§ Problem to solve: Below this task are records; return each one exactly and omit its images.

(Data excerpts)

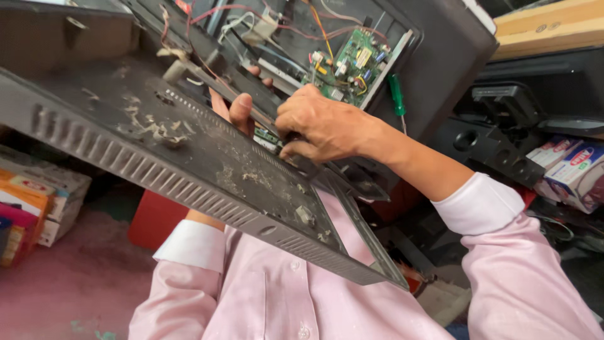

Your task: The person removes the back cover of a CRT television, adjusts internal wiring, and then reattaches the cover using a screwdriver. The person secures multiple screws into the back panel to complete the reassembly.

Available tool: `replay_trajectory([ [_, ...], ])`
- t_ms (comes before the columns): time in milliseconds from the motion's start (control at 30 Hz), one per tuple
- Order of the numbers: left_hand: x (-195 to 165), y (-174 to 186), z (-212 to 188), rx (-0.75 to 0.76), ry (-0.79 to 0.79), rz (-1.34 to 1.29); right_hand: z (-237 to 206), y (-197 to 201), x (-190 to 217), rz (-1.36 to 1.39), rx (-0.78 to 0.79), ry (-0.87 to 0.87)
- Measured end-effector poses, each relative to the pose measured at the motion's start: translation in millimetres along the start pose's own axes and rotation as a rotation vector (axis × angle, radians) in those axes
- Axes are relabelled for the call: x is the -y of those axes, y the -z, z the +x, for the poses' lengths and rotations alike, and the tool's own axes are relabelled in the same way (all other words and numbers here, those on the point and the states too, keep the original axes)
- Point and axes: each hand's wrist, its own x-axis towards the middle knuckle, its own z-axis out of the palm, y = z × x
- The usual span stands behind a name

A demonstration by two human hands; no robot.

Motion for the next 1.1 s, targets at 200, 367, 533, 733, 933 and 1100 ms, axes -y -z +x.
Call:
replay_trajectory([
  [200, 3, -2, 10, -0.045, -0.046, 0.036, 3, 29, -14, 0.371, -0.233, -0.122],
  [367, 0, 7, -6, -0.075, -0.002, 0.053, 11, 40, -22, 0.299, -0.097, -0.148],
  [533, -2, 15, -18, -0.146, -0.008, 0.07, 30, 37, -27, 0.445, 0.048, -0.094],
  [733, -15, 32, -28, -0.238, 0.312, 0.011, 44, 29, -25, 0.266, 0.082, -0.222],
  [933, -4, 53, -45, -0.253, -0.032, 0.073, 37, 42, -25, 0.409, -0.112, -0.093],
  [1100, 3, 88, -52, -0.138, 0.229, -0.313, 38, 39, -32, 0.337, -0.036, -0.228],
])
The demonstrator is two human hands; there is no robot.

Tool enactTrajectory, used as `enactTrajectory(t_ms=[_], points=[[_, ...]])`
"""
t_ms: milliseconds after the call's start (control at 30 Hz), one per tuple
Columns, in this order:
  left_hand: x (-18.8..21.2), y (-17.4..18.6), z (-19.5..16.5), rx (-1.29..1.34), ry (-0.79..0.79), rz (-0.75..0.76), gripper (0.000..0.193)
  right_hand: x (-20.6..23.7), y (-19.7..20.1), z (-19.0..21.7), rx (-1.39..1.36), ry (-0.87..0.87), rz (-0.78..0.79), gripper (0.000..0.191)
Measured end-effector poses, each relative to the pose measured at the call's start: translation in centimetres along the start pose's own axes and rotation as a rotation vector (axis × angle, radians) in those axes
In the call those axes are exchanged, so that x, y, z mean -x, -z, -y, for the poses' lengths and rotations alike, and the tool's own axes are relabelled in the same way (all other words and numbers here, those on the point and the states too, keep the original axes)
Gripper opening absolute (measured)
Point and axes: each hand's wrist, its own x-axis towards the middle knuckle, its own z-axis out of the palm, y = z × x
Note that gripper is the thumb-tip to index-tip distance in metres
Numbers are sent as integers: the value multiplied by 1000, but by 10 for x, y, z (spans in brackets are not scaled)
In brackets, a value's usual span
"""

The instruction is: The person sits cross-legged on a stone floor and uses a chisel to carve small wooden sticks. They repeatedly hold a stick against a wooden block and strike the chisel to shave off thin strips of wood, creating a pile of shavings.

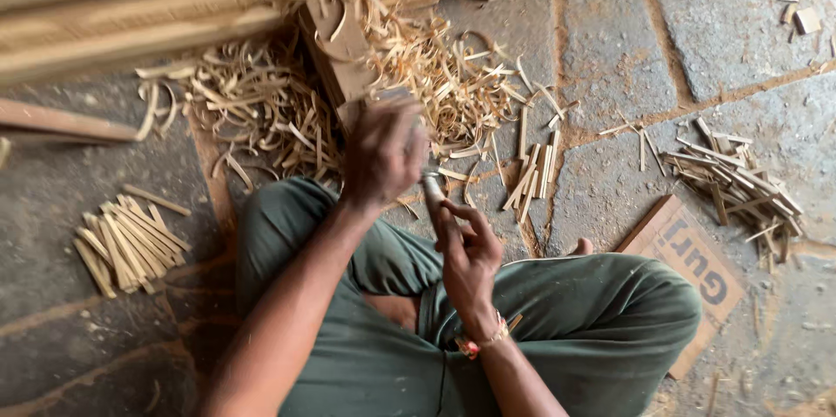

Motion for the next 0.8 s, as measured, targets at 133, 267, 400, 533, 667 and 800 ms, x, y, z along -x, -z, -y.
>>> enactTrajectory(t_ms=[133,267,400,533,667,800], points=[[12,17,4,-217,393,-71,26,5,14,-13,-17,66,-43,17],[9,16,12,-341,435,39,23,4,8,-21,103,53,-34,14],[10,29,10,-192,445,25,19,3,2,-21,227,87,-29,13],[21,50,-12,-35,147,-151,15,6,0,-14,230,116,-51,13],[34,61,-46,28,-27,-264,12,6,-1,-9,231,114,-51,13],[38,69,-64,28,-106,-333,12,12,-2,-8,193,236,-84,12]])
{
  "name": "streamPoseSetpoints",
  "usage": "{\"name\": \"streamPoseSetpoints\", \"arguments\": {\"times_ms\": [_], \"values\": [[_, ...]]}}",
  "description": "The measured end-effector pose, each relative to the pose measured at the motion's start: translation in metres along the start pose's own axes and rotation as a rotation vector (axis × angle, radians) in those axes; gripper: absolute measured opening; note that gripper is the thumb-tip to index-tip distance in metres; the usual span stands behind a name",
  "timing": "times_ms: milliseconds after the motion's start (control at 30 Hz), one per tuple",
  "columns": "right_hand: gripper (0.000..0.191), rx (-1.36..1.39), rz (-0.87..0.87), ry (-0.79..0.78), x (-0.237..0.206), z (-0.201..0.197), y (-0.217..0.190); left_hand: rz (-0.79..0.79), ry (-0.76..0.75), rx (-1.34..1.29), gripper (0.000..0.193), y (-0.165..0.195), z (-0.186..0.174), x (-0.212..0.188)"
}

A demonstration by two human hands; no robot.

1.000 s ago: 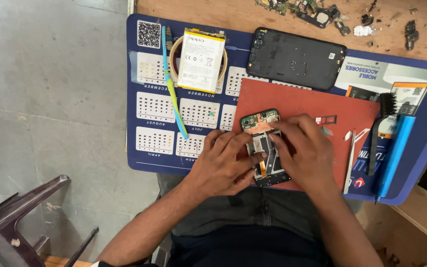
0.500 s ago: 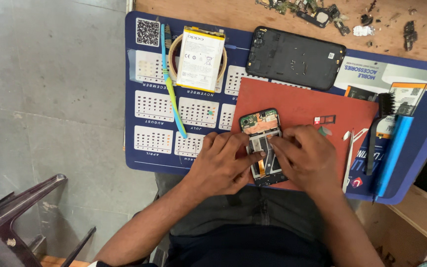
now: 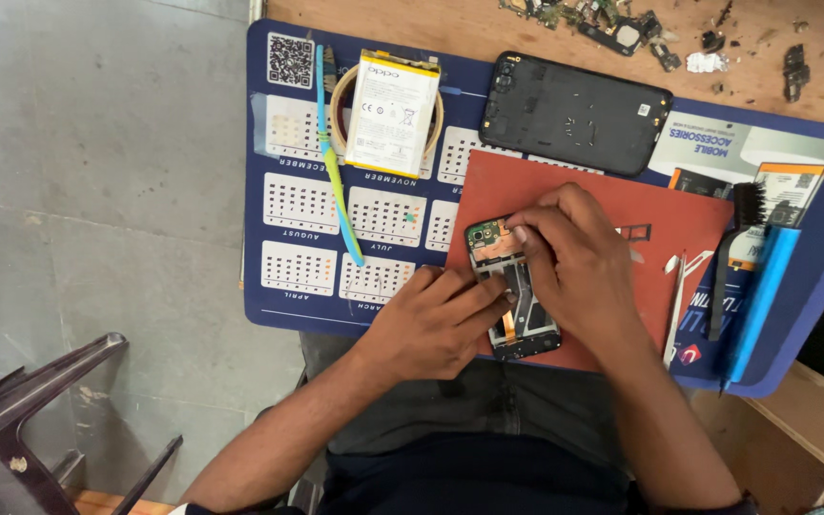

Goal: The person disassembles a mobile phone on a workbench, using a metal spudger to pry open the casing and remove the battery. They then use tweezers to detach a ribbon cable and place the removed components on the mat.

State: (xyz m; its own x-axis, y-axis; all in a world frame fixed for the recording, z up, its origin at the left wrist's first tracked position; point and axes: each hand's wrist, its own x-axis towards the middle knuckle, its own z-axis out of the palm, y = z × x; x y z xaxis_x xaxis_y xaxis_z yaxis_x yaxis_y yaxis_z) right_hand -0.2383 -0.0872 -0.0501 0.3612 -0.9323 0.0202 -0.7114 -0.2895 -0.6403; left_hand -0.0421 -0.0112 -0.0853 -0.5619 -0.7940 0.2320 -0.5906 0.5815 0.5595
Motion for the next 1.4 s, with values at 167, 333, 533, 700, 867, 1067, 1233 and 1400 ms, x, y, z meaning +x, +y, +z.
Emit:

§ Response area:
Your task: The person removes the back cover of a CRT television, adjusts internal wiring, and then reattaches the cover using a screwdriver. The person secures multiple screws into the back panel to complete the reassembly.

Available tool: `replay_trajectory([ [_, ...], ])`
- t_ms (comes before the columns): time in milliseconds from the motion's start (control at 30 Hz), one per tuple
- Order of the numbers: left_hand: x (-195 to 165), y (-174 to 186), z (-212 to 188), rx (-0.75 to 0.76), ry (-0.79 to 0.79), rz (-1.34 to 1.29); right_hand: z (-237 to 206), y (-197 to 201), x (-190 to 217), rz (-1.36 to 1.39), rx (-0.78 to 0.79), ry (-0.87 to 0.87)
- Measured end-effector poses, each relative to the pose measured at the motion's start: translation in millimetres along the start pose's own axes and rotation as a rotation vector (axis × angle, radians) in those axes
- Axes are relabelled for the call: x is the -y of those axes, y the -z, z the +x, for the poses' lengths and rotations alike, and the tool's own axes are relabelled in the same way (all other words and numbers here, those on the point and the states too, keep the original axes)
- Point and axes: each hand's wrist, its own x-axis towards the middle knuckle, its own z-axis out of the palm, y = z × x
- The usual span stands behind a name

A demonstration by two human hands; no robot.

Motion for the next 1.1 s, targets at 200, 367, 533, 733, 933 and 1100 ms, axes -y -z +x.
Call:
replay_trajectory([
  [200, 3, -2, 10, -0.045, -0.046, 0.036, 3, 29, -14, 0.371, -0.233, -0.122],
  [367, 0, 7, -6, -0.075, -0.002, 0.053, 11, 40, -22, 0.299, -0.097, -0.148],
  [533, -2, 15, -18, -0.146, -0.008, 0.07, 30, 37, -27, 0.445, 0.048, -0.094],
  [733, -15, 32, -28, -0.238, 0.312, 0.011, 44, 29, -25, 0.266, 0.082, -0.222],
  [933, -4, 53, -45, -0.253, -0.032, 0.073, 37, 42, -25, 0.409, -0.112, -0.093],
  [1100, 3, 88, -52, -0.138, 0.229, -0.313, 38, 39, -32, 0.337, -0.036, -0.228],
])
The demonstrator is two human hands; there is no robot.

Tool enactTrajectory, used as `enactTrajectory(t_ms=[_], points=[[_, ...]])`
"""
t_ms: milliseconds after the call's start (control at 30 Hz), one per tuple
Columns, in this order:
  left_hand: x (-18.8..21.2), y (-17.4..18.6), z (-19.5..16.5), rx (-1.29..1.34), ry (-0.79..0.79), rz (-0.75..0.76), gripper (0.000..0.193)
  right_hand: x (-20.6..23.7), y (-19.7..20.1), z (-19.0..21.7), rx (-1.39..1.36), ry (-0.87..0.87), rz (-0.78..0.79), gripper (0.000..0.191)
Measured end-effector poses, each relative to the pose measured at the call's start: translation in centimetres along the start pose's own axes and rotation as a rotation vector (axis × angle, radians) in those axes
In the call those axes are exchanged, so that x, y, z mean -x, -z, -y, for the poses' lengths and rotations alike, and the tool's own axes are relabelled in the same way (all other words and numbers here, those on the point and the states too, keep the original axes)
Gripper opening absolute (measured)
Point and axes: each hand's wrist, its own x-axis towards the middle knuckle, its own z-axis out of the palm, y = z × x
Note that gripper is the thumb-tip to index-tip distance in metres
Numbers are sent as integers: the value multiplied by 1000, but by 10 for x, y, z (spans in brackets are not scaled)
In brackets, a value's usual span
"""

The instruction is: The person sits cross-legged on a stone floor and uses a chisel to carve small wooden sticks. They repeatedly hold a stick against a wooden block and strike the chisel to shave off thin strips of wood, creating a pile of shavings.


Motion for the next 0.8 s, as measured, targets at 133, 267, 400, 533, 667 and 800 ms, x, y, z along -x, -z, -y.
>>> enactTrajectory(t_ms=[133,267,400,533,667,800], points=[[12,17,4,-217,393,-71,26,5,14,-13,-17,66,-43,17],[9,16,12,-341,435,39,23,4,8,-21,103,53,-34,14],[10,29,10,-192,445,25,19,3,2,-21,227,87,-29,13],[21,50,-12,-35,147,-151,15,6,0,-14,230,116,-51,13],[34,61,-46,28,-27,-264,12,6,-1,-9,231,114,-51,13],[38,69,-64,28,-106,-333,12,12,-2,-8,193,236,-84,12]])
{
  "name": "streamPoseSetpoints",
  "usage": "{\"name\": \"streamPoseSetpoints\", \"arguments\": {\"times_ms\": [_], \"values\": [[_, ...]]}}",
  "description": "The measured end-effector pose, each relative to the pose measured at the motion's start: translation in metres along the start pose's own axes and rotation as a rotation vector (axis × angle, radians) in those axes; gripper: absolute measured opening; note that gripper is the thumb-tip to index-tip distance in metres; the usual span stands behind a name",
  "timing": "times_ms: milliseconds after the motion's start (control at 30 Hz), one per tuple",
  "columns": "right_hand: gripper (0.000..0.191), rx (-1.36..1.39), rz (-0.87..0.87), ry (-0.79..0.78), x (-0.237..0.206), z (-0.201..0.197), y (-0.217..0.190); left_hand: rz (-0.79..0.79), ry (-0.76..0.75), rx (-1.34..1.29), gripper (0.000..0.193), y (-0.165..0.195), z (-0.186..0.174), x (-0.212..0.188)"
}

A demonstration by two human hands; no robot.

1.000 s ago: 
0.500 s ago: 
now: 

Goal: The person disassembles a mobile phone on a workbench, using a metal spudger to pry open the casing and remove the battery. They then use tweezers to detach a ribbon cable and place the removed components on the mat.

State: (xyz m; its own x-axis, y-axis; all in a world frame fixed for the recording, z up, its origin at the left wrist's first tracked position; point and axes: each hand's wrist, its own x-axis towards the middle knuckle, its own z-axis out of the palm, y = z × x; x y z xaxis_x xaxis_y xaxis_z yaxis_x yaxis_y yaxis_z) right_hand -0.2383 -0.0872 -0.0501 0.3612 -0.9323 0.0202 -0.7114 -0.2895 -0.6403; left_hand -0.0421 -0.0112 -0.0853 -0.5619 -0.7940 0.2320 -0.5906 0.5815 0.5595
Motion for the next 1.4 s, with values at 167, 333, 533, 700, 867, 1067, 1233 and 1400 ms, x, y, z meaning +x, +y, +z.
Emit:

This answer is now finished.